JAKARTA,PGI.OR.ID-Indonesia adalah salah satu negara pengirim terbesar pekerja migran keluar negeri. Malaysia adalah tujuan utama bagi pekerja migran dari Indonesia, diikuti oleh Arab Saudi, Negara-negara Timur Tengah seperti UEA, Kuwait, Qatar, Yordania, dan Suriah.
Pekerja migran rentan menjadi korban perdagangan orang, khususnya yang berangkat dengan cara-cara non-prosedural. Akan tetapi, bukan berarti pekerja migran yang berangkat secara legal akan terbebas dari segala permasalahan. Perdagangan manusia di Indonesia juga menyumbangkan jumlah korban yang banyak berasal dari daerah Jawa, Kalimantan Barat, Lampung, Sumatra Utara, dan Sumatra Selatan.

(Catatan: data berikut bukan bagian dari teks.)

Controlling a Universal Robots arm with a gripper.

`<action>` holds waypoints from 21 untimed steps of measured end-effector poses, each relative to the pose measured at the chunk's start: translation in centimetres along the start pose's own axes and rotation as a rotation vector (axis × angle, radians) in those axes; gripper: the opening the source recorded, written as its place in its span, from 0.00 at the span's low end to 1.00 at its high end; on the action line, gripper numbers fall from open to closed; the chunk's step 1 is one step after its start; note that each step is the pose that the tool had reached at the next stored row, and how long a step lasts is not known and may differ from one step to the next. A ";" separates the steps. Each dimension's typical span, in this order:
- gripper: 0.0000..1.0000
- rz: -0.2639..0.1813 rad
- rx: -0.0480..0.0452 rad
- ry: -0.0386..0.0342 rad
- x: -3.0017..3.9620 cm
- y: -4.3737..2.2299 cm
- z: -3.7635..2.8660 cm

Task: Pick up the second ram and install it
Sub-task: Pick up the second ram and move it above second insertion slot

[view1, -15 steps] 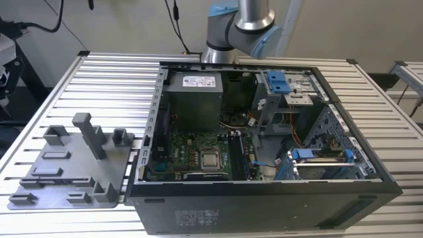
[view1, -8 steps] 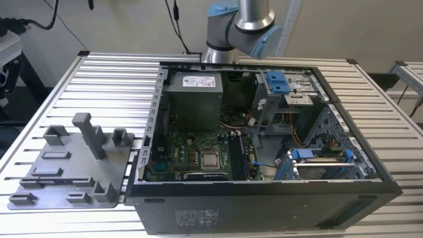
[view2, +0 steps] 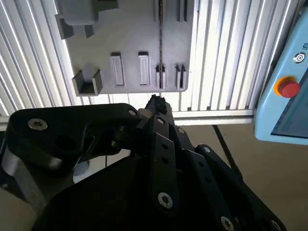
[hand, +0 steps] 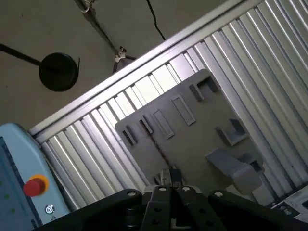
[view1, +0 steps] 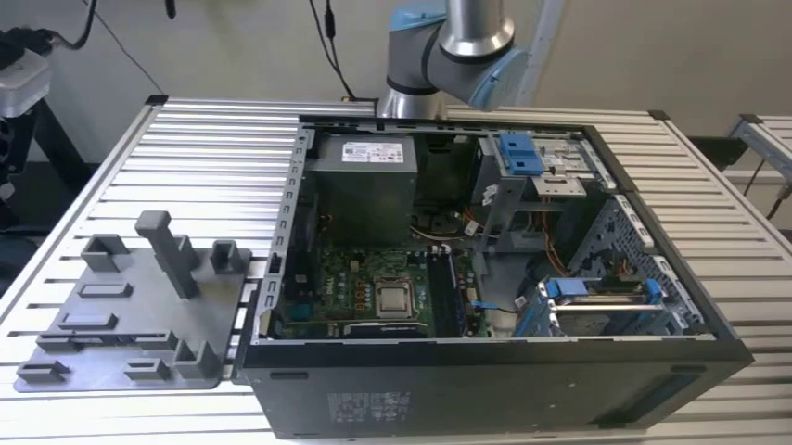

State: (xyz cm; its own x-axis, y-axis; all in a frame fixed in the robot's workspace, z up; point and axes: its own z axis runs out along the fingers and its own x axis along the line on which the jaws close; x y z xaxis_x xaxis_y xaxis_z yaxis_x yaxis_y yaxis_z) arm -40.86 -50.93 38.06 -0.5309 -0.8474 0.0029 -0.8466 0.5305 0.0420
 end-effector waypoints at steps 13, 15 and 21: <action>0.11 -0.218 0.0245 -0.0039 0.00 -0.02 0.56; 0.11 -0.252 0.0272 -0.0042 0.00 -0.03 0.66; 0.11 -0.335 0.0330 -0.0048 0.00 -0.03 0.95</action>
State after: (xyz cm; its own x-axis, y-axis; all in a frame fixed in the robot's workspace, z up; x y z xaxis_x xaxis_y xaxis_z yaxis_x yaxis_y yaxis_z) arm -40.87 -50.93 37.10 -0.2229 -0.9748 -0.0103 -0.9748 0.2228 0.0075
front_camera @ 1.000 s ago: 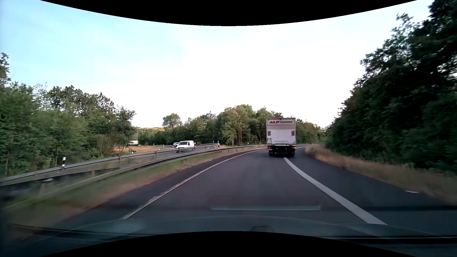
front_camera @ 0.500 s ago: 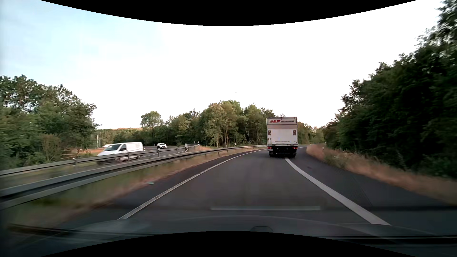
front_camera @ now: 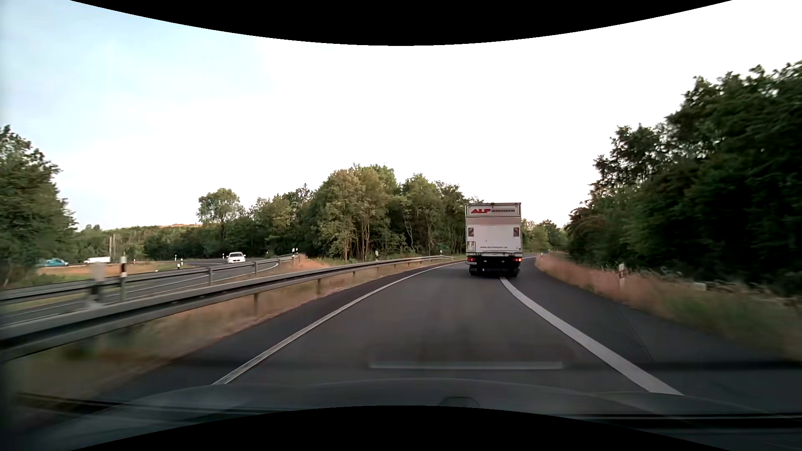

Migrant Care menyebutkan bahwa pada tahun 2017 Malaysia memegang angka tertinggi sebagai pelaku perdagangan untuk korban Indonesia, pada statistik 93,2% eksploitasi pekerja dan 89,7% eksploitasi seksual, diikuti Arab Saudi pada angka 2,4% eksploitasi pekerja. Secara keseluruhan, diestimasikan 2,6 juta pekerja migran Indonesia dipekerjakan di industri Malaysia untuk bekerja di domestik, industri seks, industri pertambangan, pertanian, dan perikanan. Lebih dari setengah industri Malaysia diisi oleh pekerja migran Indonesia. Situasi yang sama berlaku di Timur Tengah, hampir mencapai 1,5 juta pekerja migran Indonesia dengan mayoritas pekerja domestik mengalami eksploitasi di lingkungan kerja yang buruk.

Selanjutnya korban perdagangan orang bukan hanya mengalami penyiksaan tetapi banyak yang berujung pada kematian. Kurang lebih sepuluh tahun terakhir korban perdagangan orrang yang berujung pada kematian sangat tinggi di salah satu provinsi Indonesia, yaitu di NTT. Tabel di bawah ini adalah data kematian pekerja migran yang meningkat sejak 2011-2018.
Sebagai bentuk keprihatinan dan solidaritas, Biro Perempuan dan Anak PGI melaksanakan Vigil Lintas Iman Pekerja Migran dan Korban Perdagangan Orang (TTPO), di plataan parkir Grha Oikoumene, Jakarta, Rabu (2/5). Pada kesempatan ini dilakukan doa lintas iman dan penyalaan lilin.
“Melalui doa ini, kita bersama-sama menyatukan hati tidak hanya bagi para korban, tetapi juga bersama mereka yang terus memperjuangkan hak hidup setiap manusia. Dan kita juga diingatkan untuk berjaga-jaga, makna dari vigil itu sendiri, tetap siuman dan memiliki kepekaan terhadap ketidakadilan yang terjadi dimana-mana, secara khusus bagi korban trafficking maupun korban kekerasan lainnya,” tegas Wasekum PGI Pdt. Krise Anki Rotti-Gosal saat membuka kegiatan.

Vigil Lintas Iman Pekerja Migran dan Korban Perdagangan Orang (TTPO) diikuti sekitar 50 orang yang merupakan perwakilan dari sejumlah lembaga, diantaranya Kabar Bumi, Migrant Care, Muslimat NU, Fatayat NU, Wanita Katolik Republik Indonesia (WKRI), Komisi Perempuan Katholik, Perempuan Khonghucu Indonesia (PERKHIN MATAKIN), Wanita Budhis Indonesia (WBI), Komunitas Baha’i Indonesia, Aktifis Perempuan Sikh, Sekretariat Gender dan Pemberdayaan Perempuan Konferensi Waligereja Indonesia (SGPP KWI), Komnas Perempuan, Perempuan Berpendidikan Teologi(PERUATI), dan Pokja Anak & Pokja Perempuan BPA PGI.